Big Data is racking up a lot of buzz these days. Is this a game changer in analytics field? Are we ready for that? It is a lot easier to understand the impact when we look at the anatomy of Big Data.
Big Data refers to huge quantity of data captured with information explosion. People often cited the amount of data captured by companies such as Amazon and Google. Quantity comes with two dimensions, each with its own challenges: replica of instances (rows) and attributes (columns). Analytics professionals are not afraid of data; in fact we are data junkies. Data to an analyst is the same as the ingredients to a chef. We worry more about a lack of data than we ever do about having too much.

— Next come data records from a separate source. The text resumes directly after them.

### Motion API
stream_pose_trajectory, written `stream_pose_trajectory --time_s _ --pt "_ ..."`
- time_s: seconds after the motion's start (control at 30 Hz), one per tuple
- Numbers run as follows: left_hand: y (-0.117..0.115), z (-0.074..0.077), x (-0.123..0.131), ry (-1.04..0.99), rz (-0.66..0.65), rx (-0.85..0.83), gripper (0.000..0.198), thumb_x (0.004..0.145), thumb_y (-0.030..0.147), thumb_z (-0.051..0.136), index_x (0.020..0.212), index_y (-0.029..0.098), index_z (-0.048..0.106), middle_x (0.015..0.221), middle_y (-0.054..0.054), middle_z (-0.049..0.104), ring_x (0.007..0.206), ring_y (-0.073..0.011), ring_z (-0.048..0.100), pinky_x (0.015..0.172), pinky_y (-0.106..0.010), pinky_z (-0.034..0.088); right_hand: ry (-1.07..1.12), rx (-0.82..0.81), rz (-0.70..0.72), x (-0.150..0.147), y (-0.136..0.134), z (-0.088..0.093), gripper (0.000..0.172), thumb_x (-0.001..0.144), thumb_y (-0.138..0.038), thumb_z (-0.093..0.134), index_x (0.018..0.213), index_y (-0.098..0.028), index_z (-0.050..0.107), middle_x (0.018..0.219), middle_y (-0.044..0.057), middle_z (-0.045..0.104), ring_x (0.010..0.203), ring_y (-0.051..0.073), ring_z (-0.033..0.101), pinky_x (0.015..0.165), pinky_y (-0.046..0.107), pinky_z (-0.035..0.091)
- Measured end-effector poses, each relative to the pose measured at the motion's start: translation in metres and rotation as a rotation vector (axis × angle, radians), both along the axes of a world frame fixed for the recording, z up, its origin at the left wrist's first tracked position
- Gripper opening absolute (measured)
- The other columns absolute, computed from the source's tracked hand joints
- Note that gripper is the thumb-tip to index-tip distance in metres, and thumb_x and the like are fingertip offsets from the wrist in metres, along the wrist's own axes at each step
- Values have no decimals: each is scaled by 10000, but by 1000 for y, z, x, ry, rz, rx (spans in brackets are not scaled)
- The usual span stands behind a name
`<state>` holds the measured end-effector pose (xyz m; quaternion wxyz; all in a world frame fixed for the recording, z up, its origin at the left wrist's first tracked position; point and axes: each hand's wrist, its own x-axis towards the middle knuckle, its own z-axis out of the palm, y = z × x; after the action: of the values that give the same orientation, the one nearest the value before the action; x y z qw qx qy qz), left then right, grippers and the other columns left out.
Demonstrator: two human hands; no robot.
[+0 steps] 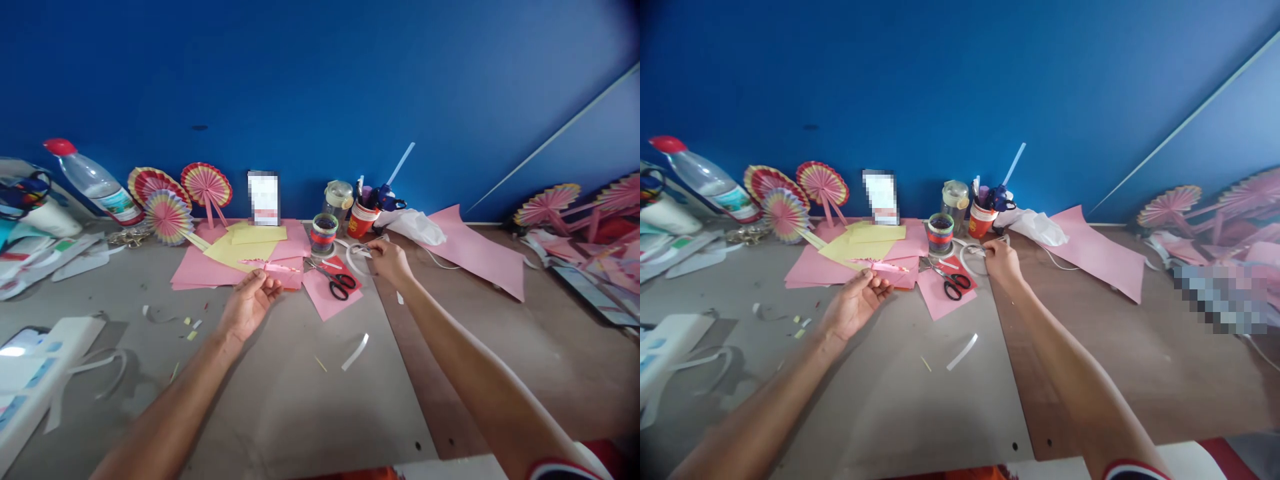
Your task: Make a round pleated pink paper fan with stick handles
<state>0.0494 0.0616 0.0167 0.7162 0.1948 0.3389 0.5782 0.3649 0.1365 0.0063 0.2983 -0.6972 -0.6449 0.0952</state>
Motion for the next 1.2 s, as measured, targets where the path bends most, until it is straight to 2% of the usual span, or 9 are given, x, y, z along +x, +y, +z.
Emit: stream_pose_trajectory --time_s 0.13,0.2,0.33,0.5,0.67,0.77,0.9,1.07,1.2 --pt "-1 -2 1 -9 0 3 184 691 216 742 679 165 565 618 43 566 697 -113 611 776 -298 489 -43 82 -60 -15 4 -3 354 754 -180 465 1048 -147 659 1048 143 630 958 267 578 821 387 461" --pt "-1 -3 1 -16 0 14 175 703 220 734 685 169 567 621 46 563 685 -108 604 773 -298 487 -81 136 19 -29 -10 1 336 795 -196 448 1067 -152 642 1062 139 621 957 256 573 813 365 461" --pt "-1 -4 1 15 -3 50 157 716 234 727 719 183 579 643 43 571 699 -114 604 770 -301 481 -269 -122 339 -54 -48 10 248 832 -225 466 993 -196 652 973 80 656 864 215 601 744 306 449" --pt "-3 2 3 114 37 79 163 696 243 740 710 171 594 685 31 584 607 -80 549 663 -248 457 -549 -268 376 -71 -63 14 254 817 -206 498 1030 -190 634 971 119 648 903 259 601 725 326 416" --pt "-4 7 3 116 48 71 153 683 222 744 709 157 608 665 42 551 523 -45 461 585 -219 428 -527 -316 382 -74 -54 19 235 812 -242 508 999 -167 628 964 134 655 858 267 617 690 332 410" --pt "-4 7 2 103 40 64 151 672 200 747 741 149 623 678 42 548 528 -40 464 582 -211 430 -386 -312 386 -66 -53 21 222 812 -258 508 974 -170 631 956 113 656 854 242 606 676 306 407" --pt "-4 6 1 84 41 50 148 677 178 739 769 140 630 695 39 554 530 -34 467 579 -206 436 22 -368 366 -47 -55 20 316 771 -237 547 1080 -202 606 854 41 645 756 174 580 655 271 422" --pt "-4 7 1 56 53 43 140 690 181 731 778 140 629 689 38 553 526 -33 466 583 -207 445 648 -676 494 -29 -67 20 499 691 -313 678 1156 -164 579 824 31 622 706 136 546 609 252 420" --pt "-4 8 2 44 53 40 144 686 183 735 774 149 627 663 45 539 530 -39 467 604 -215 460 961 -816 458 -24 -78 20 511 612 -321 771 1090 -185 649 932 44 640 756 132 541 635 244 419"
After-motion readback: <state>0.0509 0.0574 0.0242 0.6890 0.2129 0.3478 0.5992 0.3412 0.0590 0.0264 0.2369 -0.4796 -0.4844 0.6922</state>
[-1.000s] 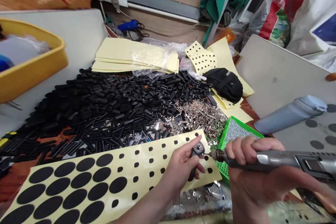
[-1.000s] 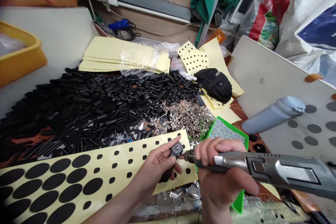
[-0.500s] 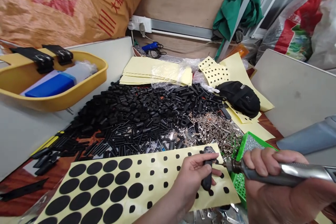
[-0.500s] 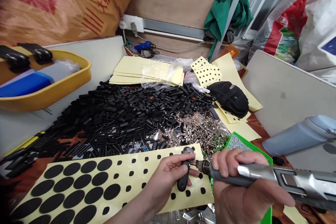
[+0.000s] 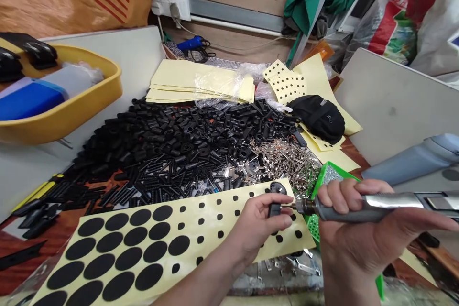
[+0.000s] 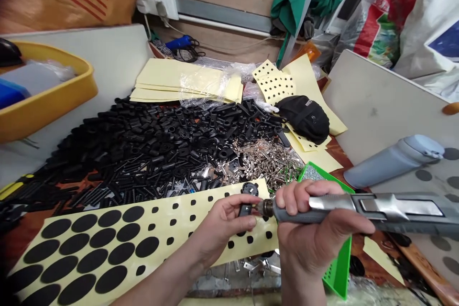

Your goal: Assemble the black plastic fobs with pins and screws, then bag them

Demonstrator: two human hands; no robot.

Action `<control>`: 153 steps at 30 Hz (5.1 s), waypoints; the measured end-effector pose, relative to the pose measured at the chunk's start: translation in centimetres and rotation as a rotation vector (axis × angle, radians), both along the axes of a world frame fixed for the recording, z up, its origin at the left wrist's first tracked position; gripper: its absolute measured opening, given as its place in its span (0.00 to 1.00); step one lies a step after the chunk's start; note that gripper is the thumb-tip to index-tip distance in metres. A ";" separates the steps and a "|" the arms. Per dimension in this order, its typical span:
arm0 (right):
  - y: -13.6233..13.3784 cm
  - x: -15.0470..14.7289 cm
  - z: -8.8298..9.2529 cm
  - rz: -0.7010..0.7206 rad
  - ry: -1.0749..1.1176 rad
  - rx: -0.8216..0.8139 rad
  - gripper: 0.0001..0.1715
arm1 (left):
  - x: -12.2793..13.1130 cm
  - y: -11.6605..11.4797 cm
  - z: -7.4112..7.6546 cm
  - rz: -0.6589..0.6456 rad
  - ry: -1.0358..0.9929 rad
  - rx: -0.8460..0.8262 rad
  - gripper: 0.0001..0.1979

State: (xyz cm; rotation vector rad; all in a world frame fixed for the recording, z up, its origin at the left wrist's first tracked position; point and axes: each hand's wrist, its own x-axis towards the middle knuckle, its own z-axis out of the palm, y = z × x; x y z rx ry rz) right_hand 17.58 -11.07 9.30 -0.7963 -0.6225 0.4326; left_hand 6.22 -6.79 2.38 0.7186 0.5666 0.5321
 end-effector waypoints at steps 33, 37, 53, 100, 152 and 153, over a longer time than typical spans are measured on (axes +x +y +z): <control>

So, how does the analytics community deal with these two challenges? Starting with the easier one first. Analytics professionals have developed well known methodologies to deal with a large number of rows. One of the common and effective (and easier) practices is sampling. On the other hand, it is quite an involved process to resolve the challenges brought about by a large number of attributes. These attributes represents the new information we have never had access to before. Examples are the thousands of offline demographic information available at massive scale and the abundance of online digital footprint data (social media, display, SEO, etc.). More extreme cases are genome-related data where there are many more attributes than instances. Traditional statistical textbook analysis methods generally come up short to handle it with dignity. Fortunately, with wide adoption of predictive analytics in many industries, analytics professionals in the commercial space have developed a number of enhancements to textbook methods. Now we can handle thousands of attributes with ease and confidence. In short, analytics practitioners are already geared to deal with the challenges of Big Data.
Big Data opens whole new worlds for analysts to help inform complex marketing plans. It not only feeds analytics practitioners with right ingredients for more robust analysis, it also broadens the frontier of research capabilities. Just one example is that practitioners can now build many more models concurrently and use polling techniques to build even stronger and more effective models since we have plenty of instances.